INSTRUCTIONS TO FOLLOW:
From the entries below, retype only the lines from the one with "on the green" through the one with "<point>379,99</point>", exactly as written.

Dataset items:
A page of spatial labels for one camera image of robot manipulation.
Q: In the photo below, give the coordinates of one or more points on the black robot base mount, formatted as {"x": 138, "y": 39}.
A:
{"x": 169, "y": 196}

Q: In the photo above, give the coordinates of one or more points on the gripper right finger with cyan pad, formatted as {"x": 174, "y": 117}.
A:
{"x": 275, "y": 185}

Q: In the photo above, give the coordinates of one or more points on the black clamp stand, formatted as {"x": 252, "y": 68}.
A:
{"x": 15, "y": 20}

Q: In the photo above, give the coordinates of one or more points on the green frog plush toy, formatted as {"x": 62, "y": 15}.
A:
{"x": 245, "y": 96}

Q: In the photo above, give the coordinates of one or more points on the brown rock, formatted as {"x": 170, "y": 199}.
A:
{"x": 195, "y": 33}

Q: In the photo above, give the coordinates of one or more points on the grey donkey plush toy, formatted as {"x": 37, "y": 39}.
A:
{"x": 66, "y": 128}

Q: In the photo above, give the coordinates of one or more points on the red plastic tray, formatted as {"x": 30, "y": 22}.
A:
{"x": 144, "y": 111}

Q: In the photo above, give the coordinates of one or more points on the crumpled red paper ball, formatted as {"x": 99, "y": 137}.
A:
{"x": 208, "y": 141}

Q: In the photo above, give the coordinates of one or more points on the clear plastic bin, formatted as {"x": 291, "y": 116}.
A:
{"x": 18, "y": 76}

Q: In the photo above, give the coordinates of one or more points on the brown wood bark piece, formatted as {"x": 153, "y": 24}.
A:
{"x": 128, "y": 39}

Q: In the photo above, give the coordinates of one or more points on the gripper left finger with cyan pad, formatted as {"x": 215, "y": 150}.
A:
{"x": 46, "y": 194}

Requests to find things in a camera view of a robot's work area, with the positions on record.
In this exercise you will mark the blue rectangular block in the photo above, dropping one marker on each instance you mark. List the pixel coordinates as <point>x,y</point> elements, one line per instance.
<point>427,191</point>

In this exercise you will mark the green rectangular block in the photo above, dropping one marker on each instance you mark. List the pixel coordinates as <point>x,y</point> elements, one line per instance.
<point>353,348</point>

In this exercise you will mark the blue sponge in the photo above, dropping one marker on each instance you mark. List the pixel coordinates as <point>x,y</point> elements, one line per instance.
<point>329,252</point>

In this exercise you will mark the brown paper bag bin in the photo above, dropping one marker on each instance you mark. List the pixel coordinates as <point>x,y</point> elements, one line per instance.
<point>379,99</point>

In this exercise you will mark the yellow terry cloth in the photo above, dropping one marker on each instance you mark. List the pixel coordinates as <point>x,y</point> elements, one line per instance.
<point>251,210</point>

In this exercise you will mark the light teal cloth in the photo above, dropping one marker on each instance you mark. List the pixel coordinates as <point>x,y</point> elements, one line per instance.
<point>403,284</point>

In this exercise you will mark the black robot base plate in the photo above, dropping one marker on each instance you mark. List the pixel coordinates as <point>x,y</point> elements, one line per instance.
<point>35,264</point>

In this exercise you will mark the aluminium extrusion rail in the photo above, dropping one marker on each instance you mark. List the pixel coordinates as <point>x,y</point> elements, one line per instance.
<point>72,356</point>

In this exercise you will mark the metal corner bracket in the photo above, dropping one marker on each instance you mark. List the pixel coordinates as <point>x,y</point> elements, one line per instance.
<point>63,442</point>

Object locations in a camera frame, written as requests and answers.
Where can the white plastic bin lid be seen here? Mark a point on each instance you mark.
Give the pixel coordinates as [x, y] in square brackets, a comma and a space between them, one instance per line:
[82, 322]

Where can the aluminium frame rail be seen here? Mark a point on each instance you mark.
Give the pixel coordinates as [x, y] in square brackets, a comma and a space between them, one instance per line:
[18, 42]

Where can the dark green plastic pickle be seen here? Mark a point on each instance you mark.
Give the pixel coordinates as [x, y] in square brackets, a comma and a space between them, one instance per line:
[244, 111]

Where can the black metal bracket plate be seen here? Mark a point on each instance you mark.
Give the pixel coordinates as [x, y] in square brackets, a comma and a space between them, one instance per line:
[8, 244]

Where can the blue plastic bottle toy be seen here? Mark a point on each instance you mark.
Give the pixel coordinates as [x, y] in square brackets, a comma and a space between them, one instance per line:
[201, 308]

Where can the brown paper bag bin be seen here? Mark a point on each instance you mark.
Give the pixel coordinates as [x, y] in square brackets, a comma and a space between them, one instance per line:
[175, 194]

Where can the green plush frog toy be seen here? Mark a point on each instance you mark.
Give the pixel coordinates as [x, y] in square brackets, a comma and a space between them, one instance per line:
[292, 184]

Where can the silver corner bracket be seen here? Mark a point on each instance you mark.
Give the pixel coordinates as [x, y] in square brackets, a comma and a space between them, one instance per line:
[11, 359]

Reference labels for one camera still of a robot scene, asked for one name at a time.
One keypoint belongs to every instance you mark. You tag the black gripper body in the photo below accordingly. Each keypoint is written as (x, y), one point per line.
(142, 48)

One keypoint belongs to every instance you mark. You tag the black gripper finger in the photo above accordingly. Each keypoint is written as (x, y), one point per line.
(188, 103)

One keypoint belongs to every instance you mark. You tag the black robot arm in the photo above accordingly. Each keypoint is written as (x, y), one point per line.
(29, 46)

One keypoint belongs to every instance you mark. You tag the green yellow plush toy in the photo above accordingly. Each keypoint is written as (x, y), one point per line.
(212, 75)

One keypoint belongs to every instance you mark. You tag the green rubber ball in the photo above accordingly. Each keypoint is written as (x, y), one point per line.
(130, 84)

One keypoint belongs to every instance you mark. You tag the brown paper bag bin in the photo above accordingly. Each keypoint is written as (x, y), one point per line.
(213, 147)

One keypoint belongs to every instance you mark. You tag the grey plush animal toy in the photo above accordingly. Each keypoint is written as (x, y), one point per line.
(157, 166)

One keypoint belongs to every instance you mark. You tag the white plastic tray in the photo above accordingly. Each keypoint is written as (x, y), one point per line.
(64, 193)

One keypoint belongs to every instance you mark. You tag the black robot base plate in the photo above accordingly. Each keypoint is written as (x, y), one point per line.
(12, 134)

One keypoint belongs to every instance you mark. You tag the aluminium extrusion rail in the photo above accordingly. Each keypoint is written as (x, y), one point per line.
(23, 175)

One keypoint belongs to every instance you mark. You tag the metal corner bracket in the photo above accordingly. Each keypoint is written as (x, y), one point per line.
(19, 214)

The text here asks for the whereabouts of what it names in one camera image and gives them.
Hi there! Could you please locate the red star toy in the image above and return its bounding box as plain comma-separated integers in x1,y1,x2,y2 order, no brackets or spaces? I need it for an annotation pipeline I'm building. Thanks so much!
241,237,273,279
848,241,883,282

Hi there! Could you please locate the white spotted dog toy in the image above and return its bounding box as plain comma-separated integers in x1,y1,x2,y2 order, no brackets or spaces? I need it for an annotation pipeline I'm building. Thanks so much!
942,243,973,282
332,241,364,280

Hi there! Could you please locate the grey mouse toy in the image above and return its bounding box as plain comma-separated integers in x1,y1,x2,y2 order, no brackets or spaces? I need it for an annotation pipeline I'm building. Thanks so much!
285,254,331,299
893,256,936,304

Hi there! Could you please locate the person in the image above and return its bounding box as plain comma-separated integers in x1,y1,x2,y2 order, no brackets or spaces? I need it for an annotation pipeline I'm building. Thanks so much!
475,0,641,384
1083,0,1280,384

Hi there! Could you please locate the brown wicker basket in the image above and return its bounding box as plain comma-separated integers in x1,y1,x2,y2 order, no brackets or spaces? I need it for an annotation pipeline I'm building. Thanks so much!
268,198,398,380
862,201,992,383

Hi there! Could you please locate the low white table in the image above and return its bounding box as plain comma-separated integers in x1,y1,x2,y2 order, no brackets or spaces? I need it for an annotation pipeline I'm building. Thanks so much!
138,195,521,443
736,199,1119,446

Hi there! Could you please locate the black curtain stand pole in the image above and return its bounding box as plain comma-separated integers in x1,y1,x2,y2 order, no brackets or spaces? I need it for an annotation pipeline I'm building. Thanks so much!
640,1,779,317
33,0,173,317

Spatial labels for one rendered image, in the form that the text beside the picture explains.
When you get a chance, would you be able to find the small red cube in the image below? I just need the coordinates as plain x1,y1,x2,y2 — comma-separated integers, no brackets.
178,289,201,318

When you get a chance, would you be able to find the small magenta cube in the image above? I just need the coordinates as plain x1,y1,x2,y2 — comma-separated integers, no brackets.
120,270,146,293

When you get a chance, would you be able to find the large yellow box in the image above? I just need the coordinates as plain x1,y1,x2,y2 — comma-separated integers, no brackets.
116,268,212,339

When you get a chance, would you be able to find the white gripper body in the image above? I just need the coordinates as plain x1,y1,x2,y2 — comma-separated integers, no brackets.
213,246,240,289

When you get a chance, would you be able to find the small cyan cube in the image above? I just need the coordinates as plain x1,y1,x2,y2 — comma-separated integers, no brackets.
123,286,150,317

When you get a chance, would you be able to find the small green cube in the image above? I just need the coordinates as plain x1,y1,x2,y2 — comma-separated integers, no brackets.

RESPONSE AREA:
Q: In the photo above, give the coordinates of one or more points on the green frog plush toy, formatted as {"x": 62, "y": 15}.
A:
{"x": 245, "y": 96}

Q: In the photo above, give the coordinates of one or more points on the brown rock, formatted as {"x": 170, "y": 199}.
A:
{"x": 195, "y": 33}

Q: In the photo above, give the coordinates of one or more points on the grey donkey plush toy, formatted as {"x": 37, "y": 39}.
A:
{"x": 66, "y": 128}

Q: In the photo above, give the coordinates of one or more points on the red plastic tray, formatted as {"x": 30, "y": 22}.
A:
{"x": 144, "y": 111}

Q: In the photo above, give the coordinates of one or more points on the crumpled red paper ball, formatted as {"x": 99, "y": 137}.
A:
{"x": 208, "y": 141}

Q: In the photo above, give the coordinates of one or more points on the clear plastic bin, formatted as {"x": 291, "y": 116}.
A:
{"x": 18, "y": 76}

Q: In the photo above, give the coordinates of one or more points on the brown wood bark piece, formatted as {"x": 153, "y": 24}.
A:
{"x": 128, "y": 39}

Q: In the photo above, give the coordinates of one or more points on the gripper left finger with cyan pad, formatted as {"x": 215, "y": 150}.
A:
{"x": 46, "y": 194}

Requests to find things in a camera view of a robot's work area, with the positions on record.
In this exercise you will mark the blue rectangular block in the photo above, dropping one marker on each instance you mark. List the pixel coordinates as <point>x,y</point> elements, one line per instance.
<point>427,191</point>

In this exercise you will mark the green rectangular block in the photo above, dropping one marker on each instance you mark. List the pixel coordinates as <point>x,y</point> elements, one line per instance.
<point>353,348</point>

In this exercise you will mark the blue sponge in the photo above, dropping one marker on each instance you mark. List the pixel coordinates as <point>x,y</point> elements, one line per instance.
<point>329,252</point>

In this exercise you will mark the brown paper bag bin in the photo above, dropping one marker on each instance you mark. List the pixel coordinates as <point>x,y</point> elements, one line per instance.
<point>379,99</point>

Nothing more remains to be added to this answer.